He studied law and while he was slated to enter the Judicature, at the same time he studied painting at the Julian Academy where he became acquainted with the Nabis group. In 1888 he was accepted at the Ecole des Beaux Arts. There he met Vuillard and they became friends. The following year he sold a lithographed poster which garnered the admiration of Toulouse-Lautrec, who followed his example. He exhibited at the Salon des Independants and with his company of friends at the Nabis. In 1896 he had his first solo exhibition at the Durand-Ruel Galllery. He had regular exhibits at this same gallery from 1904 to 1933.
Starting at an early age he had retrospectives in his honor held in various cities throughout the world. He also worked as a book and magazine illustrator.
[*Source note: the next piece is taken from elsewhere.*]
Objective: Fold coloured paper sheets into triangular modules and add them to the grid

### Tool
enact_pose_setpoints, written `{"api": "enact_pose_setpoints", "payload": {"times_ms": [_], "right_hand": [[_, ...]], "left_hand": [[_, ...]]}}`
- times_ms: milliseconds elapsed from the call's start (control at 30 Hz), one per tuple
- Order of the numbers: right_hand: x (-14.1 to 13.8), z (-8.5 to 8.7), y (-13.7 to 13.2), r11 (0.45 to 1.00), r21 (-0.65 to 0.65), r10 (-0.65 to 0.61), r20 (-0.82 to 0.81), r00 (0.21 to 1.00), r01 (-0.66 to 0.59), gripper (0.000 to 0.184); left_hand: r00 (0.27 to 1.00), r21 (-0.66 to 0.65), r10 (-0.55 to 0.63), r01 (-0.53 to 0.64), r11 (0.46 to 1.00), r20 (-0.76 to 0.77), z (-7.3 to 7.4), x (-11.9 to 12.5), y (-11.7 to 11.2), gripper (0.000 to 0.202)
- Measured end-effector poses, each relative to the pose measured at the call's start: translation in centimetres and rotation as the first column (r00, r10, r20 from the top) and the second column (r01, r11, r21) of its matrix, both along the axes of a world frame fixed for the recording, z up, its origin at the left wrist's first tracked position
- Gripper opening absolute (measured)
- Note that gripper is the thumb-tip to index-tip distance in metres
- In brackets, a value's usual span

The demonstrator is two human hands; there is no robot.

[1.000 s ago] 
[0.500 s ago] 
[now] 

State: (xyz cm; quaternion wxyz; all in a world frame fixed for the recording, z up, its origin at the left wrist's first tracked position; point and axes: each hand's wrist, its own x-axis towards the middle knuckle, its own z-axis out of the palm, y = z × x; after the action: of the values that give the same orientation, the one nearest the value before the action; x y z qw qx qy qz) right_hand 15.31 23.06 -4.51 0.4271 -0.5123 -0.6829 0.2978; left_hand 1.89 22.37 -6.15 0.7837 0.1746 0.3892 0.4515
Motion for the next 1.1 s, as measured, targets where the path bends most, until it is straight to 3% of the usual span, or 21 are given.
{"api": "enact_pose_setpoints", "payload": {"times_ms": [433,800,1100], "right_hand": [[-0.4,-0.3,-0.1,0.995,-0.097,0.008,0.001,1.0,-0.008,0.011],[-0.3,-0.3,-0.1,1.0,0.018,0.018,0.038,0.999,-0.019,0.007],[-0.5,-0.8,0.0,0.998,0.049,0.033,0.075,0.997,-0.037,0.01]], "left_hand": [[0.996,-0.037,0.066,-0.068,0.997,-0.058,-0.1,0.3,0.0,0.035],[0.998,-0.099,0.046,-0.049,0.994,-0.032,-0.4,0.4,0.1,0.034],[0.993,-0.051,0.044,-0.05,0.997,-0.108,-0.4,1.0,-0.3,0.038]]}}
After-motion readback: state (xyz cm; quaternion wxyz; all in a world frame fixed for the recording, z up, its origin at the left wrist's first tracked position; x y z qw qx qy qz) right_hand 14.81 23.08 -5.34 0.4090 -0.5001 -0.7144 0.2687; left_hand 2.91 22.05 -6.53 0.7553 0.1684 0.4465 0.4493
For a brief period he became involved with sculpture.
Until the end of 1909, Bonnard was deeply influenced by Japanese painting. He adopted the Japanese manner of framing prints and their placard paints. During that same period he designed various objects, costumes and stage sets for the Theatre de l’ Oeuvre.
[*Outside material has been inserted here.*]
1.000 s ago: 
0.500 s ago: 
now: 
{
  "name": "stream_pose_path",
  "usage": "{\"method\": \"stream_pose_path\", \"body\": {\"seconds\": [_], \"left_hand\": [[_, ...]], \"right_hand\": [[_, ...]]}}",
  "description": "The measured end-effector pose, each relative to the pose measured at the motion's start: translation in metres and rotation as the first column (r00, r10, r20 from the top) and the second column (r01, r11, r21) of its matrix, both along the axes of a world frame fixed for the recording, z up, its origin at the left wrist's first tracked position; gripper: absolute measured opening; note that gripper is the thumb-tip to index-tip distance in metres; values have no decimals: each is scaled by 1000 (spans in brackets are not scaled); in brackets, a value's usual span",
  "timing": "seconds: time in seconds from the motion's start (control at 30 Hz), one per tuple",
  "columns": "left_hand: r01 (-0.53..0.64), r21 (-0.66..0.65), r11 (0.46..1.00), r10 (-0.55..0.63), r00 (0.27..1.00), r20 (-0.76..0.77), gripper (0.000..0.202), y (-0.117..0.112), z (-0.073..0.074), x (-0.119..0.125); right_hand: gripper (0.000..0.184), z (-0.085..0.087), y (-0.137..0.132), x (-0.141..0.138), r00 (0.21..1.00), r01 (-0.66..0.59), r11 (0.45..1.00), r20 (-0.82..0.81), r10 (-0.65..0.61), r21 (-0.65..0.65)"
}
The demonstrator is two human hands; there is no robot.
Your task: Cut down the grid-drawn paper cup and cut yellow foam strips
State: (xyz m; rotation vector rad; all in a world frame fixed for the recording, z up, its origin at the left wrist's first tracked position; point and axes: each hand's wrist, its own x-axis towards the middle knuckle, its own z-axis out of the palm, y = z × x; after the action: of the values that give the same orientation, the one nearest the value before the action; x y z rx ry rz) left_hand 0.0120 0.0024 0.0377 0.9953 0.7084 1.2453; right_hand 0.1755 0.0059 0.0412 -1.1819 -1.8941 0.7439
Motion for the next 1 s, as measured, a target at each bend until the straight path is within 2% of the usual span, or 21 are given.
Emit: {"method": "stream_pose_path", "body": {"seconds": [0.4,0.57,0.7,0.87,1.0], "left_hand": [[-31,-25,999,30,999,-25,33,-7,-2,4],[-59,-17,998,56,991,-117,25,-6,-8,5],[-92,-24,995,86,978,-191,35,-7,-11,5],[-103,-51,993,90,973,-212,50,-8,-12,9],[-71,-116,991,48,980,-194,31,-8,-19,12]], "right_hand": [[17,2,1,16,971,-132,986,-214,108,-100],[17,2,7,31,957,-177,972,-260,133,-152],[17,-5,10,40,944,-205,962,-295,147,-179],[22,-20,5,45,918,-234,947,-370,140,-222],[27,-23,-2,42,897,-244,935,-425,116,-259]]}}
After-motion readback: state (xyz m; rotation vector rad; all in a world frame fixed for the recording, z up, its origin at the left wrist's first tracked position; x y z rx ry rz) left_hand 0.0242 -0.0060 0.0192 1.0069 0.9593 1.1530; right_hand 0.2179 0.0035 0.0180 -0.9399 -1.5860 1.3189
He travelled a great deal in France and also visited Spain, Belgium, the Netherlands, England, Tunisia, Algeria and Italy. The impressions gained from these trips modified his painting and enlivened his colors. Gradually color became the primary element in his works. His subjects were taken from his everyday life and consisted by and large of nudes, still lifes and images from his home’s interior. In 1926 he lived for a time in Pittsburgh as a member of the committee for the Carnegie Prize which he himself won twice, n 1923 and 1930.
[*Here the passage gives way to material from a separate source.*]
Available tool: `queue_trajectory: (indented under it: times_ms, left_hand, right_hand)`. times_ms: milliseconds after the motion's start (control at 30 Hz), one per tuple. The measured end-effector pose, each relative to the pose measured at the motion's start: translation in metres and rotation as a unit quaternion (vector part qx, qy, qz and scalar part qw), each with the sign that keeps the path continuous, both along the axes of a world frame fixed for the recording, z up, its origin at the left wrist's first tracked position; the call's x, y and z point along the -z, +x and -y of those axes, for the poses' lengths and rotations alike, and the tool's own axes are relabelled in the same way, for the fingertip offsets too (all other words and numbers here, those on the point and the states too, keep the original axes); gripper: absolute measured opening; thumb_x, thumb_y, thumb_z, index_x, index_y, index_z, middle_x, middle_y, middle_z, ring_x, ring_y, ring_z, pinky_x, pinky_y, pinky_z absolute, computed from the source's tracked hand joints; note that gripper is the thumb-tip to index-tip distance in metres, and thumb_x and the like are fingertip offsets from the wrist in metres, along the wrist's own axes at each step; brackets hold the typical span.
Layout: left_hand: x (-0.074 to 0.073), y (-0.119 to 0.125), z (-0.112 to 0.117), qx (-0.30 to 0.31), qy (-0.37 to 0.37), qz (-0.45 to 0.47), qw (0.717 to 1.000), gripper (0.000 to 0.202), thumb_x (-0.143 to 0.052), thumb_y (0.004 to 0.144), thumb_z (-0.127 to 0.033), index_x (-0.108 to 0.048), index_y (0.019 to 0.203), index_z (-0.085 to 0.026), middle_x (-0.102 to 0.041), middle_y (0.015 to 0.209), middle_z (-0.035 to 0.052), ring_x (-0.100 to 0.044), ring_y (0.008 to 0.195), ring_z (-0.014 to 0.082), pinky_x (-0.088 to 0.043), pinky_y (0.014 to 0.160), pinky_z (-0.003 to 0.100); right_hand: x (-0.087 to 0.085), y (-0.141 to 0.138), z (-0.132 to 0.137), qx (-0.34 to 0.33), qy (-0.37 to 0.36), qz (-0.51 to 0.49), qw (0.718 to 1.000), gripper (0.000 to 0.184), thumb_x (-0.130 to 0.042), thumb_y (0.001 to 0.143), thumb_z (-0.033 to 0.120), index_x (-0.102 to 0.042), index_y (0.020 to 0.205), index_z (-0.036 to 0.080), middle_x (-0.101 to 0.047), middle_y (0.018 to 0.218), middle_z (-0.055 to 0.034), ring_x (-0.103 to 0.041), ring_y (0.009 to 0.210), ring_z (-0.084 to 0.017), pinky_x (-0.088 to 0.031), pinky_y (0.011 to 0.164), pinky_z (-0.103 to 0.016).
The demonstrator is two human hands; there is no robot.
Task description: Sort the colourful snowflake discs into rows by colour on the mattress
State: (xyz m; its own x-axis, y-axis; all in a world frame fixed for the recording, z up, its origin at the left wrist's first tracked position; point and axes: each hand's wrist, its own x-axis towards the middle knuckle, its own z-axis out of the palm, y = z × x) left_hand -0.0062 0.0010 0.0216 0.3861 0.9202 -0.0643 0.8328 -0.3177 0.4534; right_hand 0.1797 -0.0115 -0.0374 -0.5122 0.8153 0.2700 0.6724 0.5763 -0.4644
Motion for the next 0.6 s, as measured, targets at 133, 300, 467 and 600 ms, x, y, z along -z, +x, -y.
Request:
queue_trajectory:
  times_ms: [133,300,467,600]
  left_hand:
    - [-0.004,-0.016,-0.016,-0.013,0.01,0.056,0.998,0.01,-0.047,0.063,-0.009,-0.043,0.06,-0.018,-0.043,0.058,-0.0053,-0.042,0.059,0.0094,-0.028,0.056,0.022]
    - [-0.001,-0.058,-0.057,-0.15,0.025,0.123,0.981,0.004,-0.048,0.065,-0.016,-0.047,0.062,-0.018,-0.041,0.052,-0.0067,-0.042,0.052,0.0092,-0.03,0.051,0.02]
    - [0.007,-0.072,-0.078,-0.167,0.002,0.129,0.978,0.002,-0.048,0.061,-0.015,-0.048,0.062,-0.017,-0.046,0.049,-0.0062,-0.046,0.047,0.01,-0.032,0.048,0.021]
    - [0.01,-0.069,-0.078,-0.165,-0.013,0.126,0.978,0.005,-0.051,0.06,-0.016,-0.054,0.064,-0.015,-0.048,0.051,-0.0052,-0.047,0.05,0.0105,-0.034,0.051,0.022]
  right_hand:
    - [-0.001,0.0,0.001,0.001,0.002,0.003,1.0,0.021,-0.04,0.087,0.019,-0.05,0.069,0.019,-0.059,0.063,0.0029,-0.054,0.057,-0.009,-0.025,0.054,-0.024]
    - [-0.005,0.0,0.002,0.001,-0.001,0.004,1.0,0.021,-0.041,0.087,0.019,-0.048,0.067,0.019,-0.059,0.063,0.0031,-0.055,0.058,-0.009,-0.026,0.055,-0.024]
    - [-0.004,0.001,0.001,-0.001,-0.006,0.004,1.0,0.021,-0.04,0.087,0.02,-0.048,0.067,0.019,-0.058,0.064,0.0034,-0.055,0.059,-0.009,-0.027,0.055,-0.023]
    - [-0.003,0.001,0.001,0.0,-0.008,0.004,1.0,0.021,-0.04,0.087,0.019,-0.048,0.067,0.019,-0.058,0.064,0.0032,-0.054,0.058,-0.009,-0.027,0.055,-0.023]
From 1930 on he used gouache to produce the intensity of color he desired.
In 1939 he settled in the village of Cannet on the Cote d’Azur and his painting became completely dominated by color. The transformation of light into color and the expression of the joy of everyday life are to be found in all his works.
Matisse admired his work and was his friend for nearly forty years. One of the most important colorists, he influenced Rothko and led him to abstraction and his work was always a point of reference for all subsequent French painters.